> _Problem details_:
The entries below must be transcribed exactly. Leave nothing out.

> _Source material_:
----

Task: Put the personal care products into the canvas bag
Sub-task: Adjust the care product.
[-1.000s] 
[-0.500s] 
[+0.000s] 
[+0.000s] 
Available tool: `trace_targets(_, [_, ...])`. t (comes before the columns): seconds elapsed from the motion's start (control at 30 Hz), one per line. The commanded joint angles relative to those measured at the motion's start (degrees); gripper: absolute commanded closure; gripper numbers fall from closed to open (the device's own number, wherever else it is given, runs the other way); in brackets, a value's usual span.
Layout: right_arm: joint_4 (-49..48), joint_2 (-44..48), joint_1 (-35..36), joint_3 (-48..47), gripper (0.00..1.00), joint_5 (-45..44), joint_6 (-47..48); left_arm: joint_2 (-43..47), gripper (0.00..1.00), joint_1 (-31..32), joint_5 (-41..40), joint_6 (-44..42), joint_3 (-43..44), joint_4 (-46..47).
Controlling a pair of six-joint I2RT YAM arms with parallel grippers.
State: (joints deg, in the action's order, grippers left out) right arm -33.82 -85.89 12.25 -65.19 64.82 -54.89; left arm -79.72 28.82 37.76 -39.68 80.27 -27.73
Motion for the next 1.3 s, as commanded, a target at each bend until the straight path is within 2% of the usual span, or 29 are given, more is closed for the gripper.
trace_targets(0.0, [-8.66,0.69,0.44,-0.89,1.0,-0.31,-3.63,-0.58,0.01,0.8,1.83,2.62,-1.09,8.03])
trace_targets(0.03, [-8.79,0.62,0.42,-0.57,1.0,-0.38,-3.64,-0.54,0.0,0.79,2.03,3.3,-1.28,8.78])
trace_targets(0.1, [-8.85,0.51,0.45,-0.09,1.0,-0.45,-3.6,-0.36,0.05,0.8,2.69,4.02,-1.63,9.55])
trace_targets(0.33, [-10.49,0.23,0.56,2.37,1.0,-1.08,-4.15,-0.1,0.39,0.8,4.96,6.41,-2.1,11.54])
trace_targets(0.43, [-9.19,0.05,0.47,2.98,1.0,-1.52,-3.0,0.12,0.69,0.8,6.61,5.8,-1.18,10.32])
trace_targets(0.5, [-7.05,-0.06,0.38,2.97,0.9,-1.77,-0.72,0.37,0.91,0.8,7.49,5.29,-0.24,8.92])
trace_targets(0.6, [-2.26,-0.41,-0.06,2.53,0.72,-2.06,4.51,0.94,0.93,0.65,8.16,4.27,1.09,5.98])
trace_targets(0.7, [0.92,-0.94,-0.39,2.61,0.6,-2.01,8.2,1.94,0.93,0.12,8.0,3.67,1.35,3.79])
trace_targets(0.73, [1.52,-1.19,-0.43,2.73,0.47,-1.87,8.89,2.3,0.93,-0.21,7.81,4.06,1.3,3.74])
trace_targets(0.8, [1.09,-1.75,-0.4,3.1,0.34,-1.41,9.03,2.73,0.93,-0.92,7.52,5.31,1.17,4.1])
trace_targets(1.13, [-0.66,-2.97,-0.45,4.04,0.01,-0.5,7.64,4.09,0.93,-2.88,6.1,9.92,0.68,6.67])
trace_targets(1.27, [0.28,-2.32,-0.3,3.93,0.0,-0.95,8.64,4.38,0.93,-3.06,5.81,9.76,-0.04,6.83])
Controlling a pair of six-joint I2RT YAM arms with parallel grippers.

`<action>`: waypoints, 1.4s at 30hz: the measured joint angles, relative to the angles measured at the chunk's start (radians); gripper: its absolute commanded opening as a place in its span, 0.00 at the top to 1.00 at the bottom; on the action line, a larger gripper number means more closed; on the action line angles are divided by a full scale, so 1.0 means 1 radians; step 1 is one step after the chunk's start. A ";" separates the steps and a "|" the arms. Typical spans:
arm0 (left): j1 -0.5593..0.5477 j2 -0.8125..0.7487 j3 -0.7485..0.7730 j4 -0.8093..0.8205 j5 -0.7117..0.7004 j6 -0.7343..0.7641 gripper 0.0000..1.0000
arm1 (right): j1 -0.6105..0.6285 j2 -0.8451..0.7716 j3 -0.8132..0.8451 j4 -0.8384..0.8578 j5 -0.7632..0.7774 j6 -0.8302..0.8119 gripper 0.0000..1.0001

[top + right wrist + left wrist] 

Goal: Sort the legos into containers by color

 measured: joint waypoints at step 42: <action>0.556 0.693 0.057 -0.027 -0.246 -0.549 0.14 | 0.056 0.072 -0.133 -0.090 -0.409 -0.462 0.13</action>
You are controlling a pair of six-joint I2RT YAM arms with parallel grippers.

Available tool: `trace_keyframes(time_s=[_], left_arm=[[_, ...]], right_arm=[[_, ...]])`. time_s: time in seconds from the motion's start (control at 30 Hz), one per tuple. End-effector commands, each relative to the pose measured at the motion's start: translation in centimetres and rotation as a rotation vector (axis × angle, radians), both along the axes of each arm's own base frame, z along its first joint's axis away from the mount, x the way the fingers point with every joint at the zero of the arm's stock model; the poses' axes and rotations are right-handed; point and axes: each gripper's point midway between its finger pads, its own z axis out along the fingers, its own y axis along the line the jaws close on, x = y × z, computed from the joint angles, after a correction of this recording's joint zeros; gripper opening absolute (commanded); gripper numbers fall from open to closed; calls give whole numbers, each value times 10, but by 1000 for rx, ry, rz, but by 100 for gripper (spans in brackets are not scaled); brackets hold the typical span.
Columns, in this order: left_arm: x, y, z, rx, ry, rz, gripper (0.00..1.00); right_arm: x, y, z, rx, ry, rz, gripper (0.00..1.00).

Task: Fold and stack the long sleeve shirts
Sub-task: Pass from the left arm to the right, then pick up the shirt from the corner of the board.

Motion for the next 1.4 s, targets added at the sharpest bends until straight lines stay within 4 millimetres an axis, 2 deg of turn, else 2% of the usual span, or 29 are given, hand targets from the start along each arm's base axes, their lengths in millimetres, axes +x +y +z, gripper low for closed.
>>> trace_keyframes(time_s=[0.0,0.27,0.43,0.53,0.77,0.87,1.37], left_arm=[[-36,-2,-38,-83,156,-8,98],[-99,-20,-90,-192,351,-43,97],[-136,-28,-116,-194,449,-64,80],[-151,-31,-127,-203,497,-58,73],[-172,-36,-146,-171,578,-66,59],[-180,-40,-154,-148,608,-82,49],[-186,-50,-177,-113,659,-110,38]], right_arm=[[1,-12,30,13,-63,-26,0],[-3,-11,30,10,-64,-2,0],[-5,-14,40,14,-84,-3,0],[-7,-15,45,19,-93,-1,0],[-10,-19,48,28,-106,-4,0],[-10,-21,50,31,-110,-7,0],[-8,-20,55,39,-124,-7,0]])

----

> _Answer to this problem_:
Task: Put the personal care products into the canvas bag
Sub-task: Adjust the care product.
[-1.000s] 
[-0.500s] 
[+0.000s] 
[+0.000s] 
Available tool: `trace_targets(_, [_, ...])`. t (comes before the columns): seconds elapsed from the motion's start (control at 30 Hz), one per line. The commanded joint angles relative to those measured at the motion's start (degrees); gripper: absolute commanded closure; gripper numbers fall from closed to open (the device's own number, wherever else it is given, runs the other way); in brackets, a value's usual span.
Layout: right_arm: joint_4 (-49..48), joint_2 (-44..48), joint_1 (-35..36), joint_3 (-48..47), gripper (0.00..1.00), joint_5 (-45..44), joint_6 (-47..48); left_arm: joint_2 (-43..47), gripper (0.00..1.00), joint_1 (-31..32), joint_5 (-41..40), joint_6 (-44..42), joint_3 (-43..44), joint_4 (-46..47).
Controlling a pair of six-joint I2RT YAM arms with parallel grippers.
State: (joints deg, in the action's order, grippers left out) right arm -33.82 -85.89 12.25 -65.19 64.82 -54.89; left arm -79.72 28.82 37.76 -39.68 80.27 -27.73
Motion for the next 1.3 s, as commanded, a target at each bend until the straight path is within 2% of the usual span, or 29 are given, more is closed for the gripper.
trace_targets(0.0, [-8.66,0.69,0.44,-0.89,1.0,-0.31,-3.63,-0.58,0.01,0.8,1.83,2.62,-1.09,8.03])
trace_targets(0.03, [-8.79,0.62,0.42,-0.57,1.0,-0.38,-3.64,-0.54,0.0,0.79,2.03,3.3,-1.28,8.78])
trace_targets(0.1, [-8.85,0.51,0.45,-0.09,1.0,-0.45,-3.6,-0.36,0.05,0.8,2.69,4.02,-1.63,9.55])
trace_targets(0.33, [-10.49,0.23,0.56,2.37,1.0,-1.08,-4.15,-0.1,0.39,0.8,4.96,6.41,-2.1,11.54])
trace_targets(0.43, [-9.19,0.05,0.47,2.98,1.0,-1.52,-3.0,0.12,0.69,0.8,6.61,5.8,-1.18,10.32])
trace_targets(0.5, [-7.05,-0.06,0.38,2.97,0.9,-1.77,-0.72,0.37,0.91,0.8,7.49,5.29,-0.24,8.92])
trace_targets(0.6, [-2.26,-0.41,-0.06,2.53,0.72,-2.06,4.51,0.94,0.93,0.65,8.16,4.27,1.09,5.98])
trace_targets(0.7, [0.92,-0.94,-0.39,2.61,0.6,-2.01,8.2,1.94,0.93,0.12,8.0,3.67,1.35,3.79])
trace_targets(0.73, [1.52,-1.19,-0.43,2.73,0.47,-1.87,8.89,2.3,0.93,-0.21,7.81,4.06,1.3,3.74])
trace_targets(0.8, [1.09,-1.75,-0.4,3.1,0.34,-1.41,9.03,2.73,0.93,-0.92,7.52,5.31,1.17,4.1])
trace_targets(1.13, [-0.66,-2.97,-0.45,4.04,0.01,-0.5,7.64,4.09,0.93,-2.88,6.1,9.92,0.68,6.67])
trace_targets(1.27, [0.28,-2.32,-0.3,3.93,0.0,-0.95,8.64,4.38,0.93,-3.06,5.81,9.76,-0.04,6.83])
Controlling a pair of six-joint I2RT YAM arms with parallel grippers.

`<action>`: waypoints, 1.4s at 30hz: the measured joint angles, relative to the angles measured at the chunk's start (radians); gripper: its absolute commanded opening as a place in its span, 0.00 at the top to 1.00 at the bottom; on the action line, a larger gripper number means more closed; on the action line angles are divided by a full scale, so 1.0 means 1 radians; step 1 is one step after the chunk's start. A ";" separates the steps and a "|" the arms. Typical spans:
arm0 (left): j1 -0.5593..0.5477 j2 -0.8125..0.7487 j3 -0.7485..0.7730 j4 -0.8093..0.8205 j5 -0.7117..0.7004 j6 -0.7343..0.7641 gripper 0.0000..1.0000
arm1 (right): j1 -0.6105..0.6285 j2 -0.8451..0.7716 j3 -0.8132..0.8451 j4 -0.8384..0.8578 j5 -0.7632..0.7774 j6 -0.8302..0.8119 gripper 0.0000..1.0001

[top + right wrist + left wrist] 

Goal: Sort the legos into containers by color

 measured: joint waypoints at step 42: <action>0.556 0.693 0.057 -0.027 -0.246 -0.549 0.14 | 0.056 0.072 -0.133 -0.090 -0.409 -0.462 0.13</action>
You are controlling a pair of six-joint I2RT YAM arms with parallel grippers.

Available tool: `trace_keyframes(time_s=[_], left_arm=[[_, ...]], right_arm=[[_, ...]])`. time_s: time in seconds from the motion's start (control at 30 Hz), one per tuple. End-effector commands, each relative to the pose measured at the motion's start: translation in centimetres and rotation as a rotation vector (axis × angle, radians), both along the axes of each arm's own base frame, z along its first joint's axis away from the mount, x the way the fingers point with every joint at the zero of the arm's stock model; the poses' axes and rotations are right-handed; point and axes: each gripper's point midway between its finger pads, its own z axis out along the fingers, its own y axis along the line the jaws close on, x = y × z, computed from the joint angles, after a correction of this recording's joint zeros; gripper opening absolute (commanded); gripper numbers fall from open to closed; calls give whole numbers, each value times 10, but by 1000 for rx, ry, rz, but by 100 for gripper (spans in brackets are not scaled); brackets hold the typical span.
Columns, in this order: left_arm: x, y, z, rx, ry, rz, gripper (0.00..1.00); right_arm: x, y, z, rx, ry, rz, gripper (0.00..1.00).

Task: Fold and stack the long sleeve shirts
Sub-task: Pass from the left arm to the right, then pick up the shirt from the corner of the board.

Motion for the next 1.4 s, targets added at the sharpest bends until straight lines stay within 4 millimetres an axis, 2 deg of turn, else 2% of the usual span, or 29 are given, hand targets from the start along each arm's base axes, their lengths in millimetres, axes +x +y +z, gripper low for closed.
>>> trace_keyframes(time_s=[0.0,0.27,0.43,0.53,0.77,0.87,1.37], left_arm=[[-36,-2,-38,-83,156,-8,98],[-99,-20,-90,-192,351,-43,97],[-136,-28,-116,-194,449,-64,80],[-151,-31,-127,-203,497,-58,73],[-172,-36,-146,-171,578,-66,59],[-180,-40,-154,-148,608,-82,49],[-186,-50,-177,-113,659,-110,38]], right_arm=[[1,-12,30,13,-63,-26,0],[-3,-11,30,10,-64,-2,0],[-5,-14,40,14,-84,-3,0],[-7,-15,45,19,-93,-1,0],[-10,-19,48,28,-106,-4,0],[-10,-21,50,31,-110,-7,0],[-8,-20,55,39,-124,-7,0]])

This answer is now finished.